What you give back should be only the lines from the one holding "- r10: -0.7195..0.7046" through the final line of the records, each reproduced exactly.
━━━
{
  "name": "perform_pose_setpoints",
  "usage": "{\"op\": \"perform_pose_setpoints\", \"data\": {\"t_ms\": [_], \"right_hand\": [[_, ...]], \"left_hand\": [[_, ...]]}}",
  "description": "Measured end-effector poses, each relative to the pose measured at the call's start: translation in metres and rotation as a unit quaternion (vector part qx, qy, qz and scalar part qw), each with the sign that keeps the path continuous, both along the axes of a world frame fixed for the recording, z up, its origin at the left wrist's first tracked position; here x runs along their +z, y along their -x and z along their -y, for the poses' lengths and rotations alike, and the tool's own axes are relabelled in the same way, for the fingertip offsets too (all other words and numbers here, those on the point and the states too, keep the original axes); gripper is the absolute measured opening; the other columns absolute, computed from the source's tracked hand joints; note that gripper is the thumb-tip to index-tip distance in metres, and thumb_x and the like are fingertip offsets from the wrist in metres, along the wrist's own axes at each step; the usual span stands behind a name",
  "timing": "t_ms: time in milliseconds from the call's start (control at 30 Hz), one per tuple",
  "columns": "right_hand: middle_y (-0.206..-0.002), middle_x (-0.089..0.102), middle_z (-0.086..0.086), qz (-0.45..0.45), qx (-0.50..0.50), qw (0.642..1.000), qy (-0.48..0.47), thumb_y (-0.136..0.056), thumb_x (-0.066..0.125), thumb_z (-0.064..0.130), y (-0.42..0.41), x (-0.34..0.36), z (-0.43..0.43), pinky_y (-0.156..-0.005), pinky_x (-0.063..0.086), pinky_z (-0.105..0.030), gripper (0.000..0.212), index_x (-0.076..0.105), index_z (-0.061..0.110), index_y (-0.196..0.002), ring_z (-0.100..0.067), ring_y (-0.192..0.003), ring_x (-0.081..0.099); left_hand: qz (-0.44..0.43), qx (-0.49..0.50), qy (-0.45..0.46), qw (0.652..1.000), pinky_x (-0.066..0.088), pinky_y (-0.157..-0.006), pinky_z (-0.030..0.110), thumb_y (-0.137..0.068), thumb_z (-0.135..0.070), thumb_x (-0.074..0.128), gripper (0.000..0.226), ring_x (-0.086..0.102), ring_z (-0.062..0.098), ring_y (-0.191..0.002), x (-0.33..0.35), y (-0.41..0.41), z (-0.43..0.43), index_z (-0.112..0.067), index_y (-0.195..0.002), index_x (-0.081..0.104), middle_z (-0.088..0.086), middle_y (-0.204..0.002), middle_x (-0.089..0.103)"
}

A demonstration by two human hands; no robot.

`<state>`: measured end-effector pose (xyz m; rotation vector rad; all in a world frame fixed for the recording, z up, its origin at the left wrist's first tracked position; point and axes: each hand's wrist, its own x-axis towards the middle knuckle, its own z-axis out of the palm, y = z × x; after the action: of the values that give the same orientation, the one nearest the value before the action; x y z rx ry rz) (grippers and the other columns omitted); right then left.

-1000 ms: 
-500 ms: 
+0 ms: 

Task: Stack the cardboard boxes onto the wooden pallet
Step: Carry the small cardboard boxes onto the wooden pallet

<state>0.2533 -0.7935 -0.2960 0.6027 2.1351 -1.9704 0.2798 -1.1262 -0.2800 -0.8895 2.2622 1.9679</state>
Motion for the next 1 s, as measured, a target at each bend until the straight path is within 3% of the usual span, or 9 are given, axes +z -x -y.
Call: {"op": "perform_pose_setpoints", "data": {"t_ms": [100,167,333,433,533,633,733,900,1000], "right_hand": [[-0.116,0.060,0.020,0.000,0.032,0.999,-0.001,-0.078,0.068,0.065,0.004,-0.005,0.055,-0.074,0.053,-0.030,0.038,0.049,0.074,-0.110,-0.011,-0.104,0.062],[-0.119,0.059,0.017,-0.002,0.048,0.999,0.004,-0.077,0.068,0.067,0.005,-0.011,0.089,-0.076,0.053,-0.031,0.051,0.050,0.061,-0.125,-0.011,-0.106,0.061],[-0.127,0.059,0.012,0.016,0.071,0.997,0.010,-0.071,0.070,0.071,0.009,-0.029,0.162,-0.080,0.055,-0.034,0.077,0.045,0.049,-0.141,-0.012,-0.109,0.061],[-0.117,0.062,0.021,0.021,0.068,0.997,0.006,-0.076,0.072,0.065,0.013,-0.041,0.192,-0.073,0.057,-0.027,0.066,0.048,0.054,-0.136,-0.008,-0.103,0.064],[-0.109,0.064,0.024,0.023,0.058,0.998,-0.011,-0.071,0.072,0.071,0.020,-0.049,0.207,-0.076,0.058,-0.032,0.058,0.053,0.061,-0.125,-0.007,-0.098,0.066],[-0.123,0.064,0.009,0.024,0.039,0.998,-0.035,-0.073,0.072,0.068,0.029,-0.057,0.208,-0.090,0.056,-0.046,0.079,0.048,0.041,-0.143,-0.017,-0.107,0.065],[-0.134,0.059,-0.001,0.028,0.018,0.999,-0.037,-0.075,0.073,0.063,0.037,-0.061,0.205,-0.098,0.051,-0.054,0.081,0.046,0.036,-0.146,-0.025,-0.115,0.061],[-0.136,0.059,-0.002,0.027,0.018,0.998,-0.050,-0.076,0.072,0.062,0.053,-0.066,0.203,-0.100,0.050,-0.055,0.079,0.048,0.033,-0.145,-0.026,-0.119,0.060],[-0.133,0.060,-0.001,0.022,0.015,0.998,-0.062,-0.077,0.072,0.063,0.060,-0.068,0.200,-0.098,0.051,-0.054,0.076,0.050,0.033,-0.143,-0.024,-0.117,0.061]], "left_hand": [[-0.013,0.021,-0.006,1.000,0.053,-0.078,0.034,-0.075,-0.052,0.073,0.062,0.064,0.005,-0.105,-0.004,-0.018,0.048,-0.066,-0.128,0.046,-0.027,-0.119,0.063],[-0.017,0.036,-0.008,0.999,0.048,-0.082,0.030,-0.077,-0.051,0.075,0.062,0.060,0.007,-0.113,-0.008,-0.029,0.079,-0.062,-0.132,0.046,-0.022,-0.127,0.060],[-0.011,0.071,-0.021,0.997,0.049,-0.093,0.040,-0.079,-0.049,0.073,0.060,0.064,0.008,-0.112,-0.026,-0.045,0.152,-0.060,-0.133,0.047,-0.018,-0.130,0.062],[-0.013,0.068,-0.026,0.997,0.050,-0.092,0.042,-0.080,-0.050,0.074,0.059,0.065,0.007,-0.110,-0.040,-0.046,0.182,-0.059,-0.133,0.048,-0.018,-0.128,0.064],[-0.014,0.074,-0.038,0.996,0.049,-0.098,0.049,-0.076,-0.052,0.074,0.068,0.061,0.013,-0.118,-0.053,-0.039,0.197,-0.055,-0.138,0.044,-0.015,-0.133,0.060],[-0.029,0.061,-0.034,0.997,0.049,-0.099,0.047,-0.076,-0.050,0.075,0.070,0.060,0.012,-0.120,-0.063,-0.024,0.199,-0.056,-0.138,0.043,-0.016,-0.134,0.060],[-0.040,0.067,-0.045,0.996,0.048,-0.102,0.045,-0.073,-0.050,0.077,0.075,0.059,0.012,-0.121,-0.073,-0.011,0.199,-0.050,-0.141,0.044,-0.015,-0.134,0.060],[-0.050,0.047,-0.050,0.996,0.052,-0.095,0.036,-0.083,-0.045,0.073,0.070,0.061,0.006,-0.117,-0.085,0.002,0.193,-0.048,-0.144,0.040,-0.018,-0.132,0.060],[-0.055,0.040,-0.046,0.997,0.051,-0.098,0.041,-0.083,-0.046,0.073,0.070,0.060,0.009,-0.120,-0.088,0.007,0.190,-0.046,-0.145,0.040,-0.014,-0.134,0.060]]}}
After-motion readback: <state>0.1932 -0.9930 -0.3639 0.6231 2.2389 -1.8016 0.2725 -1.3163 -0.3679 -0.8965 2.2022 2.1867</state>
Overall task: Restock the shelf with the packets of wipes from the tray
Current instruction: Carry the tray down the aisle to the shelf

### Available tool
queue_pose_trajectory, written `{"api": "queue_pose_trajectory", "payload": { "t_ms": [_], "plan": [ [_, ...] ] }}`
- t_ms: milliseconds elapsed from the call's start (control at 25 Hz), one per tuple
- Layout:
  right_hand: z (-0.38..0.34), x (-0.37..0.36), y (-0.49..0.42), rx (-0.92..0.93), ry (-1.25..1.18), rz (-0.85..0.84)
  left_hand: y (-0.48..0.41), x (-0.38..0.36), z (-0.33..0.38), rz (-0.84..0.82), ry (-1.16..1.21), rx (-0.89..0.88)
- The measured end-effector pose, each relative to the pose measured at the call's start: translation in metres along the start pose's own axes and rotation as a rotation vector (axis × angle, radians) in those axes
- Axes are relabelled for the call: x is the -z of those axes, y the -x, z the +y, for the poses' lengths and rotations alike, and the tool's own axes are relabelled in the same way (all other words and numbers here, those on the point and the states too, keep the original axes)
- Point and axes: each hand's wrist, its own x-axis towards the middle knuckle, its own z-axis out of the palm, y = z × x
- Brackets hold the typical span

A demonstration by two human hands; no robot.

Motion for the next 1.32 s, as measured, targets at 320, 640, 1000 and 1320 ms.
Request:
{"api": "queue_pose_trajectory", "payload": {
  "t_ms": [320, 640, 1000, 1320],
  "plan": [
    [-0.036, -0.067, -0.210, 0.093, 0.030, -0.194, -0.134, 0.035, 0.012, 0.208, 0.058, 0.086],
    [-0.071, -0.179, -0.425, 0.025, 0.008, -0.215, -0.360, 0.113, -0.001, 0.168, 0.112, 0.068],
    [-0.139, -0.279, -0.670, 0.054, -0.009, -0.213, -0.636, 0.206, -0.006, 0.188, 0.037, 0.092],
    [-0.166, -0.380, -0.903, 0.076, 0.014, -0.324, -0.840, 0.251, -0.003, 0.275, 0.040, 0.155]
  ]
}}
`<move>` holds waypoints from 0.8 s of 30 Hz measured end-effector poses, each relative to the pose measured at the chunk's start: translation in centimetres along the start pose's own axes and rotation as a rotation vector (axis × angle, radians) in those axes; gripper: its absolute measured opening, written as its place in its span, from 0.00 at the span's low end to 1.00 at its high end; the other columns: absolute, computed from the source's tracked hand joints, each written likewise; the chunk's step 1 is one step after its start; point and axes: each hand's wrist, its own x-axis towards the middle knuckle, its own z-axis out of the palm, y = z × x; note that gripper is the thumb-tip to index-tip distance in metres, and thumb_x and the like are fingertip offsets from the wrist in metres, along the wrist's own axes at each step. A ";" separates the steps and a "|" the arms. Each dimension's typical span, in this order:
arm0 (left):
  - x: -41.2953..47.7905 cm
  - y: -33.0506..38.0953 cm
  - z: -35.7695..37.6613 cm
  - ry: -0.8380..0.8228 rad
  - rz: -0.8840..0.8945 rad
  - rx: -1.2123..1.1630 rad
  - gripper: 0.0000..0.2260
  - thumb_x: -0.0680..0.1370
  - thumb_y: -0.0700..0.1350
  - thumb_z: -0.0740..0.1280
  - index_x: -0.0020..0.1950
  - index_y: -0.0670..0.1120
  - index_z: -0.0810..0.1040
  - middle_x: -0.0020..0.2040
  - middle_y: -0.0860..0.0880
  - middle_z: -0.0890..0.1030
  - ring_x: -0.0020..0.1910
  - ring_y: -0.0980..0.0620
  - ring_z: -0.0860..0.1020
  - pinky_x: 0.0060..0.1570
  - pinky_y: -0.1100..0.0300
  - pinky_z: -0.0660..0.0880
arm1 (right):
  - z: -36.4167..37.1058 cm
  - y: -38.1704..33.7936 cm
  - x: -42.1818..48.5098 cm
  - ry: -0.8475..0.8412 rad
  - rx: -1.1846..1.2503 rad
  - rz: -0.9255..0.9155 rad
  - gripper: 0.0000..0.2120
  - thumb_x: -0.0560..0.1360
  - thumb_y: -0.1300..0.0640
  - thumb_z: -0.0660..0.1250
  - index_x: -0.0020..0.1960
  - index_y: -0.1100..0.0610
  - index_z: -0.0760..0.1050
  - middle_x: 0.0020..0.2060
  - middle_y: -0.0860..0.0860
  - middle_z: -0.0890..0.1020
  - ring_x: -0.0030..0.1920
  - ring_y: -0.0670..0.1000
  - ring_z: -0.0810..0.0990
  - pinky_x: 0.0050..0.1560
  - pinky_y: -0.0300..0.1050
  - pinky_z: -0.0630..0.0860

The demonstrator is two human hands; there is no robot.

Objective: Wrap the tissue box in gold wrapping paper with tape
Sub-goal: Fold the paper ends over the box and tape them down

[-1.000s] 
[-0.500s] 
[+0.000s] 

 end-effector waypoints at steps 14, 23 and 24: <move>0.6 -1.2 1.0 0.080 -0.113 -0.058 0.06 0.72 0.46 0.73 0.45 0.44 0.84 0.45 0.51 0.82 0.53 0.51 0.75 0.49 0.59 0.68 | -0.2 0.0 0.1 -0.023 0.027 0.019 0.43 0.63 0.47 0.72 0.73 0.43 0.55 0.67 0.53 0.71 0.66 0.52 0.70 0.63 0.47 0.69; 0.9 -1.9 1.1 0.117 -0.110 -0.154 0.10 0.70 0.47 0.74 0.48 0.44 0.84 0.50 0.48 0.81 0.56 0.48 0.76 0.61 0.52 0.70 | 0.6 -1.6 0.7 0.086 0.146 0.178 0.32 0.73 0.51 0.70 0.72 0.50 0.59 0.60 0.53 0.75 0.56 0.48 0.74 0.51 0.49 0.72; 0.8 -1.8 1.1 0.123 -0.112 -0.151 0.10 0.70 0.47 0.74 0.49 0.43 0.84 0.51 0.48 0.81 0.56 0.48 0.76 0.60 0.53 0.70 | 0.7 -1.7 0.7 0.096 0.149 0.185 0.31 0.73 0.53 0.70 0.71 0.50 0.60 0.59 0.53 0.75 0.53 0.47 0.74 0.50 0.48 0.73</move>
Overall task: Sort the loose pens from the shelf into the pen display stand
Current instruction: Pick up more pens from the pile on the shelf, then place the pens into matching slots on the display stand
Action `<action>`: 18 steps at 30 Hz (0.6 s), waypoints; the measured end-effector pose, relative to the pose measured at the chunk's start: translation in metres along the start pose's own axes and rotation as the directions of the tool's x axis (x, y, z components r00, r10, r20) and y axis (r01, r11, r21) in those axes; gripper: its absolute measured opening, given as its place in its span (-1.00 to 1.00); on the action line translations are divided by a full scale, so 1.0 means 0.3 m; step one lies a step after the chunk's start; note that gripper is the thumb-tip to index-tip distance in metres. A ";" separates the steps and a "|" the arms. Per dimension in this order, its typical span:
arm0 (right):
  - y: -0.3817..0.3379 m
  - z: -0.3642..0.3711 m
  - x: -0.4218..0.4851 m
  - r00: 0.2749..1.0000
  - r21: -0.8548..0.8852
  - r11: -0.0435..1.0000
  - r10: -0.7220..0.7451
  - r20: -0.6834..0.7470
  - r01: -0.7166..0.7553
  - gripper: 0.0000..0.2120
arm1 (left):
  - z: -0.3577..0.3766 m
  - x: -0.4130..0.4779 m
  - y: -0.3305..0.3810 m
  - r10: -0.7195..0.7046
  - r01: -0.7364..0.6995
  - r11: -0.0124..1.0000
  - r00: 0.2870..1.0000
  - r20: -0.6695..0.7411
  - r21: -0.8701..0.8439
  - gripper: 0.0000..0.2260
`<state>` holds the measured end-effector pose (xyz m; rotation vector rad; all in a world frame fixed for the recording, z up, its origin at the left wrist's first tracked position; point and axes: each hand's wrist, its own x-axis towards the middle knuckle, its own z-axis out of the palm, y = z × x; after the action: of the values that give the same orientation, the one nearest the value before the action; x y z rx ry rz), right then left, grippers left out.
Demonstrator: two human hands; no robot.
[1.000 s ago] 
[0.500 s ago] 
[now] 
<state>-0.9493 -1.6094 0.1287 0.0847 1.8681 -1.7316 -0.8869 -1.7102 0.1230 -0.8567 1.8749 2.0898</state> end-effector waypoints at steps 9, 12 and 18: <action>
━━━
● Exercise response:
  - r10: -0.7195..0.7046
  - r01: -0.7364..0.6995
  - r11: -0.0124..1.0000
  - r00: 0.2870..1.0000
  - r20: -0.6695..0.7411
  - r21: -0.8701..0.8439
  - gripper: 0.0000..0.2260
`<state>` holds the measured end-effector pose (xyz m; rotation vector rad; all in a world frame fixed for the recording, z up, its origin at the left wrist's first tracked position; point and axes: each hand's wrist, its own x-axis towards the middle knuckle, its own z-axis out of the palm, y = z × x; after the action: of the values that give the same orientation, the one nearest the value before the action; x y z rx ry rz), right then left, grippers left out.
Demonstrator: two human hands; no robot.
[1.000 s ago] 
[0.500 s ago] 
[now] 
<state>-0.9493 -1.6094 0.1287 0.0847 1.8681 -1.7316 -0.8869 -1.7102 0.1230 -0.8567 1.8749 2.0898</state> end-effector waypoints at steps 9, 12 and 18: <action>

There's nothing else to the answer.